____ Exercise materials

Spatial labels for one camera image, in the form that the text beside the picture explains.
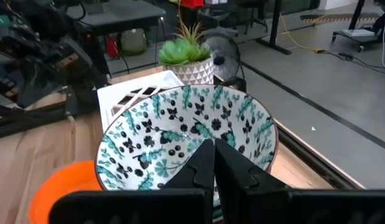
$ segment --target bowl rim
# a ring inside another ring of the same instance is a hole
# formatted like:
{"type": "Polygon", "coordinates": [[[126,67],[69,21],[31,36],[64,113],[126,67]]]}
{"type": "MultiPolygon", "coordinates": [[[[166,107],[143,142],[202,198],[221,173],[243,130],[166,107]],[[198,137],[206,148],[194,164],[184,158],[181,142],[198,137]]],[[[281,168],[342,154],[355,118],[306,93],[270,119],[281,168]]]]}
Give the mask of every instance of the bowl rim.
{"type": "MultiPolygon", "coordinates": [[[[207,86],[219,86],[219,85],[215,85],[215,84],[193,84],[193,85],[182,85],[182,86],[176,86],[176,87],[169,88],[169,89],[167,89],[167,90],[165,90],[165,91],[162,91],[162,92],[160,92],[160,93],[164,93],[164,92],[166,92],[166,91],[170,91],[170,90],[173,90],[173,89],[175,89],[175,88],[182,88],[182,87],[184,87],[184,86],[201,86],[201,85],[207,85],[207,86]]],[[[241,92],[241,93],[243,93],[243,94],[249,95],[250,97],[252,97],[252,98],[255,99],[256,101],[258,101],[258,102],[260,103],[260,105],[263,106],[263,108],[265,109],[265,111],[266,111],[267,114],[269,115],[270,119],[273,121],[273,126],[274,126],[274,130],[275,130],[275,145],[274,145],[275,149],[274,149],[274,157],[273,157],[272,162],[271,162],[271,163],[269,164],[269,166],[265,169],[265,171],[266,171],[267,173],[271,174],[270,172],[271,172],[271,170],[272,170],[272,166],[273,166],[273,164],[274,164],[275,157],[276,157],[277,154],[278,154],[278,142],[279,142],[279,140],[278,140],[278,128],[277,128],[277,123],[275,122],[273,116],[270,114],[269,110],[268,110],[268,109],[267,109],[267,108],[266,108],[266,107],[265,107],[265,106],[264,106],[258,99],[256,99],[255,97],[253,97],[251,94],[245,93],[245,92],[240,91],[240,90],[238,90],[238,89],[236,89],[236,88],[231,88],[231,87],[229,87],[229,86],[223,86],[223,87],[229,88],[229,89],[231,89],[231,90],[239,91],[239,92],[241,92]]],[[[158,94],[160,94],[160,93],[155,93],[155,94],[153,94],[153,95],[151,95],[151,96],[149,96],[149,97],[146,97],[145,99],[140,100],[139,102],[137,102],[137,103],[135,103],[135,104],[129,106],[127,109],[125,109],[125,111],[128,111],[128,110],[132,109],[132,107],[134,107],[134,106],[136,106],[136,105],[139,105],[140,103],[143,103],[145,100],[148,100],[148,98],[151,98],[152,96],[158,95],[158,94]]],[[[103,136],[104,136],[105,133],[108,132],[108,130],[112,127],[112,125],[117,121],[117,119],[118,119],[120,116],[121,116],[121,114],[120,114],[119,116],[117,116],[117,117],[112,121],[112,123],[111,123],[110,125],[108,125],[107,129],[103,132],[103,136]]],[[[108,189],[105,187],[105,184],[101,181],[101,178],[100,178],[100,176],[99,176],[99,174],[98,174],[98,171],[97,171],[97,159],[98,159],[98,153],[99,153],[99,151],[100,151],[100,145],[101,145],[101,142],[102,142],[101,139],[100,139],[100,142],[97,143],[97,144],[98,144],[98,145],[97,145],[97,151],[96,151],[96,153],[95,153],[95,155],[94,155],[94,173],[95,173],[95,176],[96,176],[96,178],[97,178],[97,180],[98,180],[98,184],[100,185],[101,189],[102,189],[102,190],[108,190],[108,189]]]]}

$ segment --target orange bowl
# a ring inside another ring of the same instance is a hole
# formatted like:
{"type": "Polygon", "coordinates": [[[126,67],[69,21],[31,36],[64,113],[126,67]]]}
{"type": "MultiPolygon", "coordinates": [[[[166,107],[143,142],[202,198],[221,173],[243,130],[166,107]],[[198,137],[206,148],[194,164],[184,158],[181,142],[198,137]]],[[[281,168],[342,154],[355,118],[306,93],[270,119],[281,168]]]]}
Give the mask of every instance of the orange bowl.
{"type": "Polygon", "coordinates": [[[52,206],[67,194],[101,190],[95,175],[94,161],[77,162],[53,174],[36,192],[29,207],[31,224],[47,224],[52,206]]]}

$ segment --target potted plant
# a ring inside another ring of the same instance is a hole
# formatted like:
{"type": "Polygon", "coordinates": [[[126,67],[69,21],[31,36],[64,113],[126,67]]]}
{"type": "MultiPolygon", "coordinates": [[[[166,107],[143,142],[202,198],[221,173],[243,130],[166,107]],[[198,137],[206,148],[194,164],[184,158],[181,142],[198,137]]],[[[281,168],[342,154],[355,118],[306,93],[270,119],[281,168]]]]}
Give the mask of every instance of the potted plant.
{"type": "Polygon", "coordinates": [[[159,51],[164,70],[172,70],[185,84],[213,84],[213,62],[209,49],[198,42],[201,24],[188,29],[180,22],[176,40],[166,41],[159,51]]]}

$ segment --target bowl
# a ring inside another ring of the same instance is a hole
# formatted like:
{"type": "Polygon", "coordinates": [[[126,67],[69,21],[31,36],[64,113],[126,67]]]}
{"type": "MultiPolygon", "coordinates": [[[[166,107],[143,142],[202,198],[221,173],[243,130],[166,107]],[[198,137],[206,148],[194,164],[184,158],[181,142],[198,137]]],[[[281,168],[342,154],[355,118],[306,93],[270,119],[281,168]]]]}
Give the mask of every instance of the bowl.
{"type": "MultiPolygon", "coordinates": [[[[277,129],[262,104],[230,87],[189,85],[155,94],[117,117],[98,149],[98,181],[104,190],[160,189],[203,140],[214,138],[270,170],[277,129]]],[[[219,207],[216,183],[214,188],[219,207]]]]}

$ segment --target ceramic bowl
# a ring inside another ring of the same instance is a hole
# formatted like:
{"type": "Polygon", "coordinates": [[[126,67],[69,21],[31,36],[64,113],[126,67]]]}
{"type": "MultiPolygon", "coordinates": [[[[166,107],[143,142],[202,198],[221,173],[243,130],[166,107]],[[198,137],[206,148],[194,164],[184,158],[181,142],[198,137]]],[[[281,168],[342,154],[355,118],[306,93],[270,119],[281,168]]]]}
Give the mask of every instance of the ceramic bowl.
{"type": "Polygon", "coordinates": [[[276,155],[274,121],[256,99],[226,86],[179,86],[140,101],[110,125],[96,158],[100,185],[160,189],[208,138],[227,141],[263,170],[276,155]]]}

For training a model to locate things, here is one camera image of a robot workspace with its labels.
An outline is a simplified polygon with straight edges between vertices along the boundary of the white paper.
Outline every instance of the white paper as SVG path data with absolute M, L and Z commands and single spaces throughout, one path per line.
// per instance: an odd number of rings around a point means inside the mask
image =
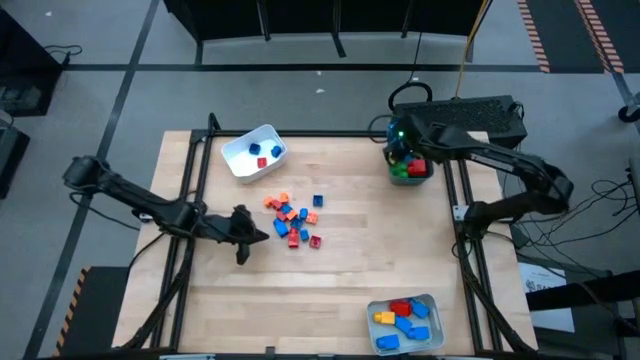
M 541 266 L 524 263 L 518 263 L 518 265 L 520 267 L 520 276 L 522 277 L 522 284 L 524 286 L 525 293 L 567 284 L 567 281 L 564 278 L 555 275 Z M 565 275 L 564 270 L 554 269 L 551 267 L 549 269 L 562 276 Z M 535 327 L 566 331 L 570 333 L 576 332 L 576 329 L 573 326 L 573 314 L 571 313 L 571 309 L 532 311 L 531 322 Z

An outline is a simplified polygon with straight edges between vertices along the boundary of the wooden table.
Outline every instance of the wooden table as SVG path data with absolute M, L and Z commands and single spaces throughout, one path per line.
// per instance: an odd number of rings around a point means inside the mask
M 188 139 L 189 132 L 165 133 L 151 191 L 178 195 Z M 229 140 L 214 139 L 204 201 L 210 212 L 224 215 L 245 204 L 271 238 L 251 246 L 244 266 L 235 263 L 235 246 L 197 240 L 181 352 L 264 353 L 275 346 L 277 353 L 372 354 L 366 305 L 429 293 L 445 329 L 444 347 L 432 353 L 473 354 L 460 268 L 451 255 L 454 234 L 441 167 L 421 186 L 398 187 L 389 183 L 381 146 L 367 138 L 284 138 L 290 151 L 286 164 L 241 185 L 221 156 Z M 494 170 L 475 163 L 468 168 L 476 200 L 501 196 Z M 198 161 L 194 169 L 192 189 Z M 454 176 L 464 203 L 457 166 Z M 321 249 L 301 244 L 291 250 L 276 235 L 275 213 L 262 201 L 282 191 L 295 209 L 312 208 L 312 195 L 324 195 L 318 224 L 307 226 L 322 237 Z M 491 230 L 509 231 L 506 225 Z M 155 225 L 143 226 L 137 249 L 157 234 Z M 128 340 L 155 306 L 168 244 L 163 240 L 149 249 L 131 271 L 114 345 Z M 537 348 L 513 245 L 488 235 L 484 249 L 496 305 Z M 484 346 L 490 349 L 479 302 L 478 309 Z M 165 329 L 172 320 L 170 310 Z M 169 332 L 162 344 L 168 344 Z

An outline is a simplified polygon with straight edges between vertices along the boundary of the yellow lego brick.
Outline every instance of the yellow lego brick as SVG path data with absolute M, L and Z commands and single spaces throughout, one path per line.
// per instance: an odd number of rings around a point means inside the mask
M 373 313 L 373 321 L 377 322 L 378 324 L 393 325 L 396 323 L 396 314 L 391 311 Z

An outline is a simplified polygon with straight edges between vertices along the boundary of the yellow cable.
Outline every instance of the yellow cable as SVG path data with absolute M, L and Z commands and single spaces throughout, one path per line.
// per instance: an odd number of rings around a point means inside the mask
M 460 71 L 458 72 L 458 85 L 456 85 L 455 97 L 458 97 L 458 91 L 460 91 L 460 84 L 462 83 L 462 74 L 464 72 L 464 64 L 467 58 L 467 53 L 469 52 L 469 48 L 471 47 L 471 42 L 475 38 L 476 32 L 480 27 L 480 19 L 482 19 L 482 15 L 487 11 L 487 3 L 488 3 L 488 0 L 482 0 L 482 4 L 480 5 L 480 10 L 478 11 L 478 16 L 476 16 L 476 21 L 473 23 L 473 27 L 471 28 L 471 33 L 467 38 L 467 44 L 464 47 L 464 52 L 462 53 L 462 61 L 460 62 Z

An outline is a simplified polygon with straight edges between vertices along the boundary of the gray carpet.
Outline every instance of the gray carpet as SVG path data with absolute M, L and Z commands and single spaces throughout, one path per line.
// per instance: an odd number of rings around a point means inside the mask
M 42 45 L 80 44 L 72 63 L 129 62 L 150 1 L 0 0 L 0 5 Z M 346 59 L 338 59 L 328 37 L 278 37 L 265 44 L 244 39 L 205 44 L 203 62 L 372 62 L 410 63 L 417 34 L 401 40 L 388 34 L 345 35 Z M 496 1 L 480 30 L 475 63 L 535 65 L 515 0 Z M 419 61 L 455 64 L 464 39 L 425 35 Z M 189 64 L 195 42 L 161 4 L 141 63 Z M 113 168 L 143 186 L 151 178 L 162 134 L 204 127 L 215 112 L 224 128 L 248 129 L 270 123 L 279 129 L 364 129 L 388 112 L 388 94 L 408 78 L 406 72 L 137 72 L 108 154 Z M 415 77 L 434 89 L 435 99 L 453 96 L 456 73 L 424 72 Z M 67 72 L 47 116 L 21 118 L 16 126 L 32 142 L 9 197 L 0 201 L 0 295 L 2 336 L 7 358 L 18 358 L 64 246 L 76 207 L 67 198 L 61 175 L 73 156 L 94 154 L 123 78 L 121 72 Z M 627 76 L 640 90 L 640 75 Z M 460 96 L 511 94 L 525 105 L 529 137 L 522 150 L 545 157 L 576 184 L 573 203 L 591 195 L 597 179 L 625 181 L 626 159 L 638 153 L 638 132 L 614 118 L 622 100 L 609 75 L 467 73 Z M 407 92 L 398 101 L 421 101 Z M 506 192 L 518 192 L 515 179 Z M 135 224 L 128 209 L 104 198 L 96 208 Z M 620 218 L 620 203 L 603 201 L 553 235 L 554 240 L 606 230 Z M 638 216 L 605 236 L 562 247 L 575 260 L 614 272 L 635 270 L 640 244 Z M 528 227 L 537 238 L 537 229 Z M 86 265 L 125 265 L 137 234 L 90 214 L 82 230 L 40 354 L 51 354 L 79 270 Z M 543 251 L 559 260 L 553 249 Z M 534 249 L 525 249 L 539 256 Z

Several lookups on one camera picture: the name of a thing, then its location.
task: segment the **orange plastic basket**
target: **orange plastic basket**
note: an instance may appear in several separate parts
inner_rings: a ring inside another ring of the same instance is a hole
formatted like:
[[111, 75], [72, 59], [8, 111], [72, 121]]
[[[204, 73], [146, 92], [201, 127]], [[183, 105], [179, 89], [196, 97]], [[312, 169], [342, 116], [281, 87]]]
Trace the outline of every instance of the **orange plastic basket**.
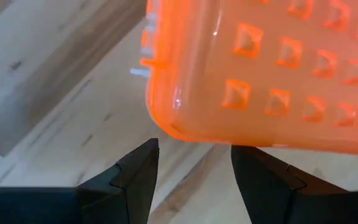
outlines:
[[185, 141], [358, 154], [358, 1], [152, 0], [140, 63]]

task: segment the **wooden floor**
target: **wooden floor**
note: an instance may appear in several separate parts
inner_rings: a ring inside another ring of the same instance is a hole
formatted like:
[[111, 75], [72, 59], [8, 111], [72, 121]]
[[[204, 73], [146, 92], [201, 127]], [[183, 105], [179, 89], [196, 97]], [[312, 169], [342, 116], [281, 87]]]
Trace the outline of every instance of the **wooden floor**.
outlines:
[[[229, 146], [174, 140], [149, 118], [147, 79], [129, 73], [145, 1], [41, 2], [17, 0], [0, 14], [0, 186], [78, 185], [157, 137], [149, 223], [250, 223]], [[358, 156], [264, 150], [358, 190]]]

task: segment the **translucent orange plastic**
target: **translucent orange plastic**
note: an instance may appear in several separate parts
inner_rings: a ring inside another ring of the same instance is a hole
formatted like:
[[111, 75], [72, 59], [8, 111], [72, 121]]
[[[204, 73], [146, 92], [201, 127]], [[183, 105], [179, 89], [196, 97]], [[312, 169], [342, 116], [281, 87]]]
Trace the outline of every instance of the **translucent orange plastic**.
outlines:
[[153, 0], [155, 122], [185, 141], [358, 154], [358, 0]]

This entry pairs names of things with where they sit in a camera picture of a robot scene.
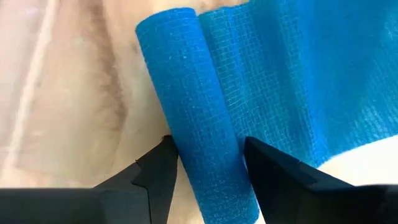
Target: black holder
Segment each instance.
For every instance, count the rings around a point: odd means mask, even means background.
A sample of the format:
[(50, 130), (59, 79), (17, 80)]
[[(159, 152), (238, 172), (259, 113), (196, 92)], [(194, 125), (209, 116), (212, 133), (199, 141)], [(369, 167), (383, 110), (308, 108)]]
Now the black holder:
[[(398, 186), (354, 187), (246, 138), (249, 178), (267, 224), (395, 224)], [(0, 223), (166, 224), (177, 177), (171, 136), (92, 189), (2, 189)]]

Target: black clamp jaw
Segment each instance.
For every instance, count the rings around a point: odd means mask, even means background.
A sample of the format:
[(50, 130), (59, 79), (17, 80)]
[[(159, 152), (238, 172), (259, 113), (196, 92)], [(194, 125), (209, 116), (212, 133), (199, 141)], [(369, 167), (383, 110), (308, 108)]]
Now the black clamp jaw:
[(250, 137), (244, 155), (267, 224), (398, 223), (398, 185), (354, 187)]
[[(398, 186), (353, 187), (255, 138), (249, 178), (267, 224), (395, 224)], [(0, 223), (166, 224), (177, 177), (171, 136), (92, 189), (2, 189)]]
[(164, 224), (177, 177), (171, 136), (92, 189), (2, 189), (0, 223)]

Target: rolled blue tape
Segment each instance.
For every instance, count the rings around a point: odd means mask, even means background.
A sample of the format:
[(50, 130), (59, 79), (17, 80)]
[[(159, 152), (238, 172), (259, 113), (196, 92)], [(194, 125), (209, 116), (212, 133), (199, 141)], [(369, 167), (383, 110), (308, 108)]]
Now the rolled blue tape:
[(254, 223), (257, 201), (195, 11), (154, 14), (136, 33), (205, 223)]

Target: wooden surface
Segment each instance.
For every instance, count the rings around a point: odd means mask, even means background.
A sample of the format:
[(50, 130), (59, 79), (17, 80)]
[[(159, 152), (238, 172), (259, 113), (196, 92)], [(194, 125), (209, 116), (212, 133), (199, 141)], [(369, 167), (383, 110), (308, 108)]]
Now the wooden surface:
[[(137, 23), (172, 7), (204, 12), (238, 3), (0, 1), (0, 186), (92, 187), (157, 145), (169, 130)], [(349, 179), (348, 164), (325, 170)], [(169, 223), (203, 223), (179, 165)]]

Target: blue tape roll
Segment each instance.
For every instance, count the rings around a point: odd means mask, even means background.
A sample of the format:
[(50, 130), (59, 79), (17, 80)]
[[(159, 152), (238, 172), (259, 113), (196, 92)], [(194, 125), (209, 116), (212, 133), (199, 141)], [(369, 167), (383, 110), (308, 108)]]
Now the blue tape roll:
[(205, 222), (254, 223), (257, 202), (195, 11), (160, 12), (136, 33)]

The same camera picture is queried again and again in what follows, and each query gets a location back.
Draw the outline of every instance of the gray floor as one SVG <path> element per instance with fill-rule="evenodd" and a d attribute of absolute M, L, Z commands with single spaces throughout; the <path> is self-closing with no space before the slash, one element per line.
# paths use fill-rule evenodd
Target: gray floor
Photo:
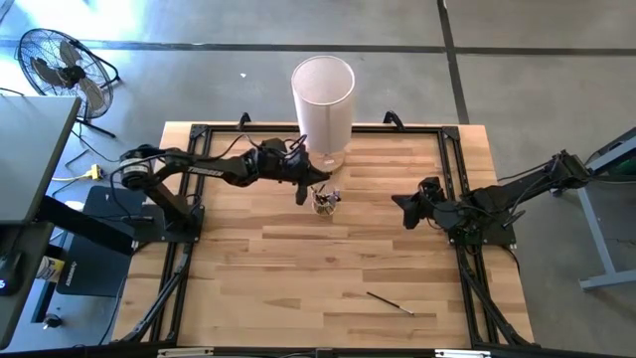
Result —
<path fill-rule="evenodd" d="M 51 27 L 80 39 L 259 44 L 443 45 L 434 0 L 16 0 L 0 39 Z M 464 47 L 634 48 L 636 3 L 629 0 L 447 0 L 455 44 Z M 141 143 L 157 144 L 167 120 L 292 120 L 293 68 L 309 53 L 98 51 L 124 83 L 95 123 L 119 136 L 88 140 L 110 158 Z M 387 109 L 405 122 L 457 123 L 445 55 L 338 54 L 357 75 L 357 120 Z M 633 57 L 459 56 L 471 123 L 485 124 L 500 176 L 567 148 L 589 153 L 636 124 Z M 0 86 L 34 93 L 0 49 Z M 81 151 L 72 138 L 63 158 Z M 82 174 L 87 156 L 58 175 Z M 77 183 L 61 200 L 83 200 Z M 50 192 L 57 189 L 52 184 Z M 515 229 L 528 309 L 537 342 L 547 347 L 635 355 L 636 283 L 584 293 L 578 280 L 602 272 L 578 199 L 547 195 L 524 205 Z M 629 269 L 636 247 L 612 244 Z M 32 309 L 30 299 L 27 310 Z M 21 322 L 9 350 L 94 344 L 112 299 L 55 297 L 67 326 L 42 332 Z"/>

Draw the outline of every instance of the white paper cylinder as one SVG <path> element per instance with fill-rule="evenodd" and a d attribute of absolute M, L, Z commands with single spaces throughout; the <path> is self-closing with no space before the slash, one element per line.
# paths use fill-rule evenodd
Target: white paper cylinder
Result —
<path fill-rule="evenodd" d="M 300 133 L 310 151 L 331 154 L 351 140 L 354 121 L 351 67 L 333 56 L 317 56 L 298 65 L 291 76 Z"/>

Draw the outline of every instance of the wooden plank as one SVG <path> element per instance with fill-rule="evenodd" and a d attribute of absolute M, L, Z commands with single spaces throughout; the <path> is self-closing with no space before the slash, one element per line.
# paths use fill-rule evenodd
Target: wooden plank
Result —
<path fill-rule="evenodd" d="M 185 149 L 191 124 L 166 123 L 161 146 Z M 495 183 L 485 128 L 459 128 L 471 187 Z M 215 133 L 213 155 L 236 135 Z M 297 134 L 250 135 L 256 142 L 273 136 Z M 239 141 L 229 155 L 249 148 Z M 238 188 L 207 179 L 206 220 L 193 255 L 179 344 L 466 347 L 453 249 L 426 223 L 405 230 L 391 200 L 391 194 L 410 194 L 421 179 L 436 175 L 441 164 L 433 136 L 355 133 L 345 165 L 332 179 L 343 201 L 331 217 L 314 214 L 309 202 L 296 206 L 295 187 L 288 184 L 258 181 Z M 176 191 L 179 179 L 175 175 L 165 183 Z M 493 299 L 532 340 L 514 261 L 499 248 L 483 252 Z M 129 331 L 154 298 L 164 254 L 165 245 L 151 244 L 133 258 L 114 338 Z M 368 291 L 407 307 L 415 317 Z M 476 308 L 483 325 L 479 303 Z"/>

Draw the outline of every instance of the pen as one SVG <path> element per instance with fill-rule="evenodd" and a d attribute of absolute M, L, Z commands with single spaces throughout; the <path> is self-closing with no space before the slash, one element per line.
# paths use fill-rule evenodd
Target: pen
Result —
<path fill-rule="evenodd" d="M 379 299 L 380 301 L 382 301 L 382 302 L 384 302 L 384 303 L 388 303 L 388 304 L 390 304 L 391 306 L 393 306 L 393 307 L 395 307 L 395 308 L 397 308 L 397 309 L 399 309 L 399 310 L 401 310 L 401 311 L 403 311 L 403 312 L 406 312 L 406 313 L 408 313 L 408 314 L 410 314 L 410 315 L 415 316 L 415 313 L 413 313 L 413 312 L 409 311 L 408 309 L 404 309 L 404 308 L 400 307 L 400 306 L 399 306 L 399 304 L 397 304 L 397 303 L 393 303 L 393 302 L 389 301 L 388 299 L 382 298 L 382 297 L 380 297 L 380 296 L 378 296 L 378 295 L 376 295 L 376 294 L 370 293 L 370 292 L 368 292 L 368 291 L 367 291 L 367 294 L 368 294 L 369 296 L 371 296 L 371 297 L 374 297 L 374 298 Z"/>

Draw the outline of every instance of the yellow plug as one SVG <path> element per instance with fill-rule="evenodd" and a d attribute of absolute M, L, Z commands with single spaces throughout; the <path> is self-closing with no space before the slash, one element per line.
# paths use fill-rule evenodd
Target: yellow plug
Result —
<path fill-rule="evenodd" d="M 90 170 L 86 172 L 86 176 L 88 176 L 92 180 L 101 180 L 103 179 L 102 175 L 103 171 L 99 168 L 99 165 L 92 164 L 90 166 Z"/>
<path fill-rule="evenodd" d="M 97 164 L 92 164 L 90 169 L 78 177 L 74 178 L 51 178 L 53 181 L 76 181 L 79 179 L 101 180 L 103 179 L 103 170 Z"/>

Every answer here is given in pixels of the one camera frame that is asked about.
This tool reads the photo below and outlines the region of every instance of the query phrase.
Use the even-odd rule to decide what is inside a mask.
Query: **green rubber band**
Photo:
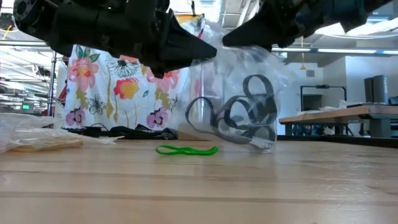
[[[170,149],[171,151],[162,151],[160,149]],[[182,154],[182,155],[196,155],[196,156],[211,156],[213,154],[216,154],[218,152],[218,147],[214,146],[211,149],[208,150],[200,150],[200,149],[195,149],[192,147],[177,147],[177,146],[169,146],[169,145],[161,145],[157,146],[155,148],[155,151],[159,153],[160,155],[177,155],[177,154]]]

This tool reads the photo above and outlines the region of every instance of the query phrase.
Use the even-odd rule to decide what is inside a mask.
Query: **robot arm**
[[[368,14],[392,0],[263,0],[259,12],[223,38],[228,47],[273,44],[288,47],[299,37],[340,22],[345,32],[366,23]]]
[[[216,49],[191,35],[169,10],[169,0],[15,0],[19,30],[70,56],[73,44],[135,57],[163,78]]]
[[[223,38],[225,46],[287,47],[340,22],[345,31],[392,0],[262,0],[259,12]],[[216,49],[181,28],[169,0],[15,0],[19,30],[70,55],[73,44],[135,57],[156,77],[208,60]]]

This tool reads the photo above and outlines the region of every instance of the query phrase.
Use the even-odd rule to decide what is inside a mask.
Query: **purple flower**
[[[157,127],[164,128],[169,116],[167,115],[166,108],[161,107],[149,114],[147,117],[147,124],[150,128],[154,128],[155,124]]]
[[[69,112],[65,118],[69,126],[73,126],[75,123],[77,126],[81,126],[82,122],[85,119],[86,119],[86,114],[83,111],[82,107],[79,107],[78,109],[74,109],[73,111]]]

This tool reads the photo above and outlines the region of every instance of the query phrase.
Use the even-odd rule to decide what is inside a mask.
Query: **ceiling light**
[[[8,88],[12,88],[12,89],[16,89],[16,90],[24,90],[25,89],[23,85],[21,85],[20,83],[16,83],[16,82],[5,82],[5,81],[0,80],[0,83],[3,83]]]
[[[2,7],[14,7],[14,0],[2,0]]]
[[[2,7],[1,13],[13,13],[14,9],[12,7]]]
[[[309,52],[311,49],[306,49],[306,48],[293,48],[293,47],[287,47],[287,48],[279,48],[279,47],[273,47],[272,48],[273,52]]]
[[[48,80],[39,80],[39,79],[6,79],[2,80],[4,82],[48,82]]]
[[[0,105],[21,106],[22,103],[15,103],[15,102],[0,102]]]
[[[0,46],[18,46],[18,47],[49,47],[43,41],[24,41],[24,40],[3,40]]]
[[[398,18],[389,20],[387,17],[369,18],[367,23],[355,29],[344,31],[340,23],[323,27],[315,31],[316,34],[323,35],[369,35],[378,32],[386,32],[398,27]]]
[[[385,50],[383,53],[388,55],[398,55],[398,50]]]
[[[318,49],[319,53],[342,53],[342,54],[374,54],[376,50],[360,49]]]
[[[34,97],[29,97],[29,96],[27,96],[27,97],[25,97],[24,99],[27,99],[27,100],[37,100],[35,96],[34,96]]]

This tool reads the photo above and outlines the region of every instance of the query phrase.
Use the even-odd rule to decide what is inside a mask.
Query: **flower print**
[[[155,78],[155,75],[152,73],[152,71],[148,69],[147,80],[150,83],[156,83],[158,89],[162,90],[164,93],[167,93],[170,88],[174,89],[177,86],[179,74],[180,70],[174,70],[165,73],[163,78]]]
[[[108,57],[105,62],[111,74],[119,78],[131,77],[140,69],[138,59],[127,56],[120,56],[119,59]]]
[[[106,105],[104,102],[101,101],[99,94],[96,94],[94,96],[94,98],[90,98],[87,101],[90,106],[89,112],[91,114],[98,113],[98,114],[102,115],[104,113],[104,108]]]
[[[175,95],[174,99],[170,99],[170,111],[173,112],[173,109],[178,103],[178,95]]]
[[[134,95],[138,92],[139,85],[138,79],[127,78],[125,80],[118,80],[113,91],[115,95],[119,95],[120,99],[124,100],[126,98],[132,99]]]
[[[169,120],[169,116],[166,112],[166,108],[161,107],[149,114],[147,117],[147,124],[150,128],[157,127],[164,128],[166,122]]]
[[[86,119],[86,114],[82,107],[74,109],[69,112],[65,118],[65,121],[69,126],[73,126],[75,123],[77,126],[81,126],[82,122]]]
[[[78,58],[73,60],[69,69],[69,80],[77,82],[81,91],[86,91],[88,87],[94,87],[97,72],[98,65],[92,63],[89,57]]]

________

■ Task to carry out:
Look above for the line holding "For training a" and the line holding "the white paper.". Retype both, and every line between them, word for word and nothing else.

■ Solution:
For training a model to locate things, here is one camera image of a robot workspace with its labels.
An outline is a simplified polygon with straight edges between vertices along the boundary of the white paper.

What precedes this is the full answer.